Massachusetts Institute of Technology researchers have identified the structures of a protein key to Alzheimer's disease that may lead to development of new drugs.
Two kinds of proteins amyloid and tau are key to Alzheimer's disease.
With the help of new computer-based technique, researchers Collin M. Stultz, Associate Professor of Biomedical Engineering in the Department of Electrical Engineering and Computer Science, and Austin Huang, an HST graduate student focused determined the structure of tau protein.

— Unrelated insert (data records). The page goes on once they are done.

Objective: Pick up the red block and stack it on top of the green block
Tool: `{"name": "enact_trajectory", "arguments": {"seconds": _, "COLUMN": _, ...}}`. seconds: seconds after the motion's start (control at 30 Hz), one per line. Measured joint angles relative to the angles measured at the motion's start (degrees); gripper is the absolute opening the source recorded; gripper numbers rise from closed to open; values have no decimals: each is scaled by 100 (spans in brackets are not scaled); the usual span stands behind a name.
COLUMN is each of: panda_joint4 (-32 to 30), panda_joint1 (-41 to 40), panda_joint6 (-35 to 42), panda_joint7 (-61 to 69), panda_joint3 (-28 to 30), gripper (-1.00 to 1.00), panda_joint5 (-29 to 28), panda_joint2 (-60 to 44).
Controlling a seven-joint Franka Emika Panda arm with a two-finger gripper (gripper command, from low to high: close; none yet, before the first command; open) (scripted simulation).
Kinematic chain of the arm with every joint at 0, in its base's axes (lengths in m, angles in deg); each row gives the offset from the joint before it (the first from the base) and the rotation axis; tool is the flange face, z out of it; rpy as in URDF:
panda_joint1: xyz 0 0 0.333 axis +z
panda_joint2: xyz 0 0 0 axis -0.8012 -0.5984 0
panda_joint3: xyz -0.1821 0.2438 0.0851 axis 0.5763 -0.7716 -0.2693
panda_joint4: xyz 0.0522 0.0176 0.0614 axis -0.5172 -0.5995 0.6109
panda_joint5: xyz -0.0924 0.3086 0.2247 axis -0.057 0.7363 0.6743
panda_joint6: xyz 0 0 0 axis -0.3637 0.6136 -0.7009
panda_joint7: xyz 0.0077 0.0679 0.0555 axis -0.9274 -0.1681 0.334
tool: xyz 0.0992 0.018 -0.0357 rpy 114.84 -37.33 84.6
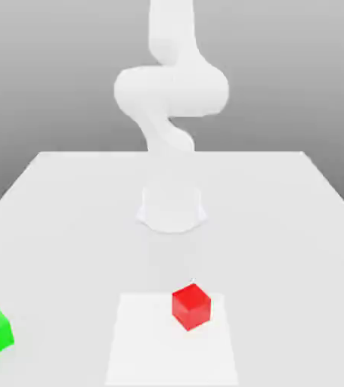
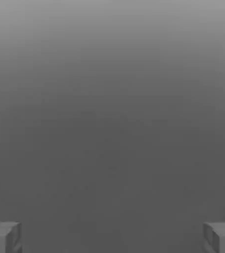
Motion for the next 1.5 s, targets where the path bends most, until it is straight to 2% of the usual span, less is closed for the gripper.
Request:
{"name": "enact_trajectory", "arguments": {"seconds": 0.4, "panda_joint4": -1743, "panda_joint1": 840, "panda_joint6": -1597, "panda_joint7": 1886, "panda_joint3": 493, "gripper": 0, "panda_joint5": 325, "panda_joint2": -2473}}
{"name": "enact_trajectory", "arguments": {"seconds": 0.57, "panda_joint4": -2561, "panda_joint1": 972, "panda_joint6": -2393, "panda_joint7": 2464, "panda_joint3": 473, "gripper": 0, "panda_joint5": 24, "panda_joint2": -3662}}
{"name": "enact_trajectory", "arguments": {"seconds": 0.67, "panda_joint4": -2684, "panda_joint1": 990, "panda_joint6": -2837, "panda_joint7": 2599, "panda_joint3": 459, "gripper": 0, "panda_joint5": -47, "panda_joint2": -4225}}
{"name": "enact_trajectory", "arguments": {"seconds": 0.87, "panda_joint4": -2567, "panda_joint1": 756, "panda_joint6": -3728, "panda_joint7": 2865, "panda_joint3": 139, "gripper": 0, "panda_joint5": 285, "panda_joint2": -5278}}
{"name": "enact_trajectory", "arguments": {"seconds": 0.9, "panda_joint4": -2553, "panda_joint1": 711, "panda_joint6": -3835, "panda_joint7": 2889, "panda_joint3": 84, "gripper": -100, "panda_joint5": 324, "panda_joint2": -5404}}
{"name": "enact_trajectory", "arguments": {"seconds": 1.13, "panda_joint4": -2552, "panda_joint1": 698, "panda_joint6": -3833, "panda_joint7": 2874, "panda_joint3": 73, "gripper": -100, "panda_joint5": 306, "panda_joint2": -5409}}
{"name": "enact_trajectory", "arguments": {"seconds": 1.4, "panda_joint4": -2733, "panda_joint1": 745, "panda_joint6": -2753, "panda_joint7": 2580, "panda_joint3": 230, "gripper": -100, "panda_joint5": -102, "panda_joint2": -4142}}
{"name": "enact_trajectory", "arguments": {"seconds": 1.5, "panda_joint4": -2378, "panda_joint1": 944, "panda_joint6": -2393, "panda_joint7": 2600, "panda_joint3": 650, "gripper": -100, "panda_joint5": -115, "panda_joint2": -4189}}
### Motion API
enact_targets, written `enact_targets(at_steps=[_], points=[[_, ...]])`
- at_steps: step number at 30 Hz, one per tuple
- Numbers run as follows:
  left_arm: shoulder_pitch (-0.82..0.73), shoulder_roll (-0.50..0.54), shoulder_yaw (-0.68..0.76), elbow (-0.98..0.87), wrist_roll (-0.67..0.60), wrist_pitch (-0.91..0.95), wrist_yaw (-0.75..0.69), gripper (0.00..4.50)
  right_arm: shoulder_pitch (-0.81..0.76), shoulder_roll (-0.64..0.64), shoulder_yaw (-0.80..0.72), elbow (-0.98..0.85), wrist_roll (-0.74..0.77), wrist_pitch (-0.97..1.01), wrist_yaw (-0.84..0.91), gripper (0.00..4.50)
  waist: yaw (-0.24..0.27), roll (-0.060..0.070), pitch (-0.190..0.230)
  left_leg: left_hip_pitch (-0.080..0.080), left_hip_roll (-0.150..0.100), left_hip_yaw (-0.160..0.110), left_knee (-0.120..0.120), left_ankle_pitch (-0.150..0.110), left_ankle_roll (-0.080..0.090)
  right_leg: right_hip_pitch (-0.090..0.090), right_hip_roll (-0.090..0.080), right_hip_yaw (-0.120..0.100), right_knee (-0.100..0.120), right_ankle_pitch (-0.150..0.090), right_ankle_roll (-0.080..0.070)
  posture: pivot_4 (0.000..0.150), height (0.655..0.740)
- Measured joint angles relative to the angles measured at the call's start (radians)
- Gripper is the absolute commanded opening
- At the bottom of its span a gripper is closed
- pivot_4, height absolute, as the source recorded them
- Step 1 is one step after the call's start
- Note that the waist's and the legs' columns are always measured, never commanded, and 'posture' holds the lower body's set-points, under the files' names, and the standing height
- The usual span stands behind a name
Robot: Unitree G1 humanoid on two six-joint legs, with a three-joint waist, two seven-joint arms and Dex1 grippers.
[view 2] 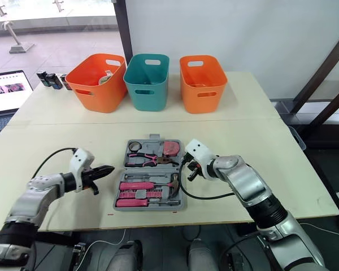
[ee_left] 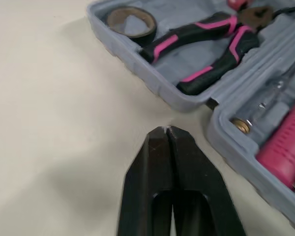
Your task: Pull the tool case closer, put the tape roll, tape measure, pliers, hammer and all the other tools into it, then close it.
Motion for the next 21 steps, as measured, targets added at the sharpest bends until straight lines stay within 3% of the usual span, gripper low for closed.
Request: enact_targets(at_steps=[10, 21], points=[[-0.061, -0.039, -0.104, 0.122, 0.143, -0.177, 0.003, 0.03, -0.049, 0.042, 0.093, 0.084, -0.076, -0.003, -0.011, 0.00, 0.003, 0.000, -0.001, 0.002, 0.000, 0.000, 0.003, 0.000, 0.000, 0.004, 0.000, 0.000, 0.000, -0.001, -0.002, 0.150, 0.7400], [0.020, -0.026, -0.101, 0.003, 0.147, -0.150, -0.010, 0.03, -0.109, 0.084, 0.200, 0.107, -0.162, -0.024, 0.040, 0.00, 0.001, 0.002, -0.002, 0.002, 0.000, 0.000, 0.001, 0.000, 0.000, 0.004, 0.000, 0.000, 0.000, 0.000, 0.002, 0.150, 0.7400]])
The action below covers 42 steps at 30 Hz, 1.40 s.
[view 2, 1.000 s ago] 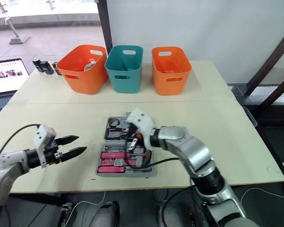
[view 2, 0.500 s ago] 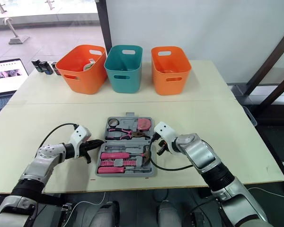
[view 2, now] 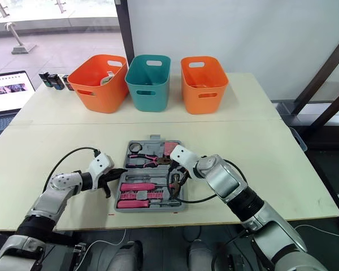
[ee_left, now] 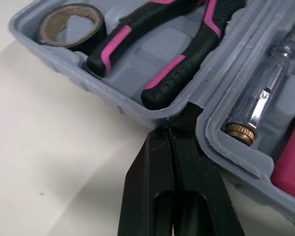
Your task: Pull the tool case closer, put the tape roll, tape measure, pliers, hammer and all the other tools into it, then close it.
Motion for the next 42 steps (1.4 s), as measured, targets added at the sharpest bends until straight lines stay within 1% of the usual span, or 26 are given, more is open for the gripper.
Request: enact_targets(at_steps=[6, 11, 15, 22, 42], points=[[0.141, 0.037, 0.026, -0.136, -0.017, 0.020, -0.007, 0.03, 0.029, 0.000, 0.028, -0.090, -0.017, 0.054, 0.004, 0.00, -0.003, 0.001, -0.001, 0.000, 0.000, 0.000, -0.002, 0.000, 0.000, -0.001, 0.000, 0.000, 0.000, -0.001, 0.000, 0.150, 0.7400], [0.181, 0.050, 0.035, -0.165, -0.023, 0.018, -0.008, 0.03, 0.063, -0.002, 0.035, -0.179, -0.017, 0.137, 0.011, 0.00, -0.003, 0.001, -0.001, 0.000, 0.000, 0.000, -0.002, 0.000, 0.000, -0.001, 0.000, 0.000, 0.000, -0.002, -0.003, 0.150, 0.7400], [0.180, 0.051, 0.039, -0.166, -0.026, 0.024, -0.008, 0.03, 0.072, -0.004, 0.035, -0.209, -0.016, 0.168, 0.011, 0.00, -0.003, 0.001, -0.001, 0.001, 0.000, 0.000, -0.001, 0.000, 0.000, -0.001, 0.000, 0.000, 0.000, -0.002, -0.003, 0.150, 0.7400], [0.167, 0.051, 0.039, -0.163, -0.026, 0.034, -0.016, 0.03, 0.072, -0.003, 0.033, -0.210, -0.016, 0.172, 0.011, 0.00, -0.003, 0.001, -0.001, 0.001, 0.000, 0.000, -0.001, 0.000, 0.000, -0.001, 0.000, 0.000, 0.000, -0.002, -0.003, 0.150, 0.7400], [0.105, 0.023, 0.036, -0.074, -0.024, 0.014, -0.039, 0.03, 0.072, -0.003, 0.026, -0.192, -0.016, 0.174, 0.011, 0.00, 0.002, 0.003, -0.005, 0.001, 0.000, 0.000, 0.001, 0.000, 0.000, 0.000, 0.000, 0.000, 0.000, -0.001, -0.004, 0.150, 0.7400]])
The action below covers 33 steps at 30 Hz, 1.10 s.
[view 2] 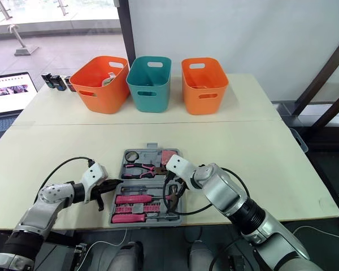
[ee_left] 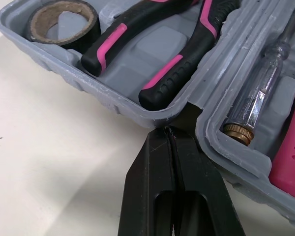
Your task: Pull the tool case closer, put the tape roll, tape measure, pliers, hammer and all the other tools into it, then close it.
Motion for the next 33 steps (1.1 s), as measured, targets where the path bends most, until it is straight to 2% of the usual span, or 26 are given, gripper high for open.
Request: enact_targets(at_steps=[8, 16, 33], points=[[0.000, 0.000, 0.001, 0.004, 0.002, -0.007, 0.002, 0.03, 0.000, -0.001, 0.000, 0.000, 0.000, 0.000, 0.000, 0.00, 0.000, 0.000, -0.001, 0.000, 0.000, 0.000, 0.000, 0.000, 0.000, 0.000, 0.000, 0.000, 0.000, 0.000, 0.000, 0.150, 0.7400], [0.058, 0.028, 0.012, -0.075, -0.002, 0.021, 0.008, 0.03, 0.016, -0.018, -0.007, 0.003, 0.012, -0.061, 0.011, 0.00, -0.004, 0.000, -0.001, -0.001, 0.000, 0.000, -0.002, 0.000, 0.000, -0.002, 0.000, 0.000, 0.000, 0.000, 0.001, 0.150, 0.7400], [0.058, 0.035, 0.013, -0.079, -0.021, 0.038, 0.032, 0.03, 0.018, -0.021, -0.010, 0.010, 0.015, -0.077, 0.009, 0.00, -0.005, 0.000, -0.001, -0.001, 0.000, 0.000, -0.001, 0.000, 0.000, -0.002, 0.000, 0.000, 0.000, 0.000, 0.000, 0.150, 0.7400]])
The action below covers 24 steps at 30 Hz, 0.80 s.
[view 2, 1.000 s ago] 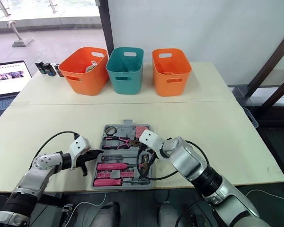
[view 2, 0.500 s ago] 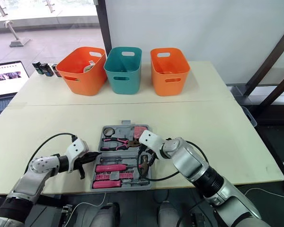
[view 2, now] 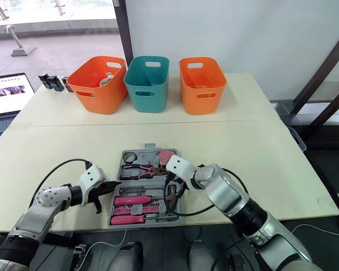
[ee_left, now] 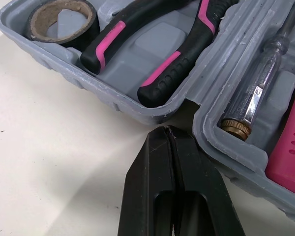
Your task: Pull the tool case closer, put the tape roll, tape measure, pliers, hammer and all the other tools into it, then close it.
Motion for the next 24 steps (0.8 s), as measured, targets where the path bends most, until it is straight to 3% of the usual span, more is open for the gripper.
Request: enact_targets(at_steps=[3, 9, 15, 20, 23, 24], points=[[0.005, 0.014, 0.025, -0.019, -0.020, 0.054, 0.004, 0.03, 0.000, -0.006, -0.003, -0.001, 0.002, 0.000, 0.001, 0.00, -0.001, 0.000, 0.000, -0.001, 0.000, 0.000, 0.000, 0.000, 0.000, -0.001, 0.000, 0.000, 0.000, 0.000, 0.000, 0.150, 0.7400], [0.108, 0.159, 0.182, -0.154, -0.094, 0.180, -0.011, 0.03, 0.032, -0.115, -0.088, -0.061, 0.026, 0.039, 0.018, 0.00, 0.007, -0.001, 0.002, -0.003, 0.000, 0.000, 0.000, 0.000, 0.000, -0.002, -0.001, 0.000, -0.002, 0.000, 0.000, 0.150, 0.7400], [0.260, 0.072, 0.264, -0.325, -0.346, 0.100, -0.214, 0.03, 0.088, -0.075, -0.277, -0.150, 0.143, 0.042, 0.036, 0.00, 0.000, -0.002, 0.002, -0.003, 0.000, 0.002, -0.001, 0.000, 0.000, -0.002, -0.002, 0.000, -0.003, 0.000, -0.001, 0.150, 0.7400], [0.291, 0.049, 0.183, -0.267, -0.334, 0.010, -0.316, 0.03, 0.115, 0.015, -0.345, -0.162, 0.229, 0.059, 0.024, 0.00, 0.005, -0.001, 0.002, -0.003, 0.000, 0.001, 0.001, 0.000, 0.000, -0.002, -0.001, 0.000, -0.003, 0.001, -0.002, 0.150, 0.7400], [0.232, 0.016, 0.118, -0.194, -0.290, -0.045, -0.321, 0.00, 0.113, 0.076, -0.387, -0.168, 0.274, 0.080, -0.001, 0.74, 0.007, -0.002, 0.002, -0.003, 0.000, 0.001, 0.002, 0.000, 0.000, -0.001, -0.002, 0.000, -0.004, 0.001, -0.002, 0.150, 0.7400], [0.214, 0.009, 0.100, -0.165, -0.273, -0.066, -0.322, 0.00, 0.110, 0.091, -0.406, -0.166, 0.286, 0.085, -0.011, 1.26, 0.006, -0.002, 0.002, -0.004, 0.000, 0.001, 0.002, 0.000, 0.000, -0.001, -0.002, 0.000, -0.004, 0.001, -0.002, 0.150, 0.7400]])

"Tau is 'natively unfolded,' or floppy, so in solution it moves around a lot and can adopt many different structures," Stultz said, much like the individual strands in a bowl of cooked spaghetti. Contrast that to the vast majority of other proteins, whose individual strands have similar structures, like the individual strands of uncooked spaghetti.
"With a 'normal' protein, you can measure the lengths of individual molecules and the average will be a pretty good description of any one," said Stultz.
Tau molecules, however, "are all over the place - they're so diverse that it's difficult to get one measurement that describes all of the possible structures."
Using the new technique called Energy-minima Mapping and Weighting (EMW), they asked a computer to come up with all possible structures of tau that are consistent with an average set of experimental data.
"We generated lots and lots of structures for both normal tau and a mutant form" associated with an increased risk for Alzheimer's, Stultz said.
By comparing the two sets, the researchers found one structure that was more common in the mutant form, and therefore likely to "play a role in the pathologic process." That structure, in turn, could then become the target for a new drug.
The study appears in PLoS Computational Biology.